> DATASET CONTENT:
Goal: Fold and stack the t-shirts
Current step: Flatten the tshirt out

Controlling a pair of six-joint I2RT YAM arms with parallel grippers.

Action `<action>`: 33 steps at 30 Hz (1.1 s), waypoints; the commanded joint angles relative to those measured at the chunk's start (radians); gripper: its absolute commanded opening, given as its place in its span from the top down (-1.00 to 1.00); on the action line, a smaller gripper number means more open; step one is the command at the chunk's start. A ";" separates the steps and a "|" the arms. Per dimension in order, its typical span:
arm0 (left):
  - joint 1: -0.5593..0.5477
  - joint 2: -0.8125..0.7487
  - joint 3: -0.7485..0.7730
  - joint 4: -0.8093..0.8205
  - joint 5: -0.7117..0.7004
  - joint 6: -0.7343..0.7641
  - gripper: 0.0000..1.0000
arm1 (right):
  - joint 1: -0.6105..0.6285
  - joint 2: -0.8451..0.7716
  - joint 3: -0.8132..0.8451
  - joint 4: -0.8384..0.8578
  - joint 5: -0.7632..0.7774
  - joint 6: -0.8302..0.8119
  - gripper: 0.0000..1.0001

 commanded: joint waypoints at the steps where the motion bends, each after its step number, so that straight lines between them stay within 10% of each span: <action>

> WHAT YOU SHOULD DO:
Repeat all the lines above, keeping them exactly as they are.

> RESULT OF THE EXERCISE:
Goal: Fold and stack the t-shirts
Current step: Flatten the tshirt out

Controlling a pair of six-joint I2RT YAM arms with parallel grippers.

Action `<action>`: 33 steps at 30 Hz (1.1 s), waypoints; the commanded joint angles relative to those measured at the chunk's start (radians); gripper: its absolute commanded opening, given as its place in its span from the top down (-1.00 to 1.00); on the action line, a smaller gripper number means more open; step one is the command at the chunk's start. A ";" separates the steps and a "|" the arms. Per dimension in order, its typical span:
arm0 (left):
  - joint 1: -0.5593..0.5477
  - joint 2: -0.8125..0.7487
  - joint 3: -0.7485..0.7730
  - joint 4: -0.8093..0.8205
  - joint 5: -0.7117..0.7004
  - joint 6: -0.7343..0.7641
  - gripper: 0.0000..1.0000
arm1 (right):
  - joint 1: -0.6105..0.6285
  - joint 2: -0.8451..0.7716
  - joint 3: -0.8132..0.8451
  - joint 4: -0.8384..0.8578
  - joint 5: -0.7632..0.7774
  - joint 6: -0.8302..0.8119
  - gripper: 0.0000..1.0001

 commanded: joint waypoints at the steps where the motion bends, each after its step number, so that straight lines between them stay within 10% of each span: <action>

Nothing remains to be added to this answer.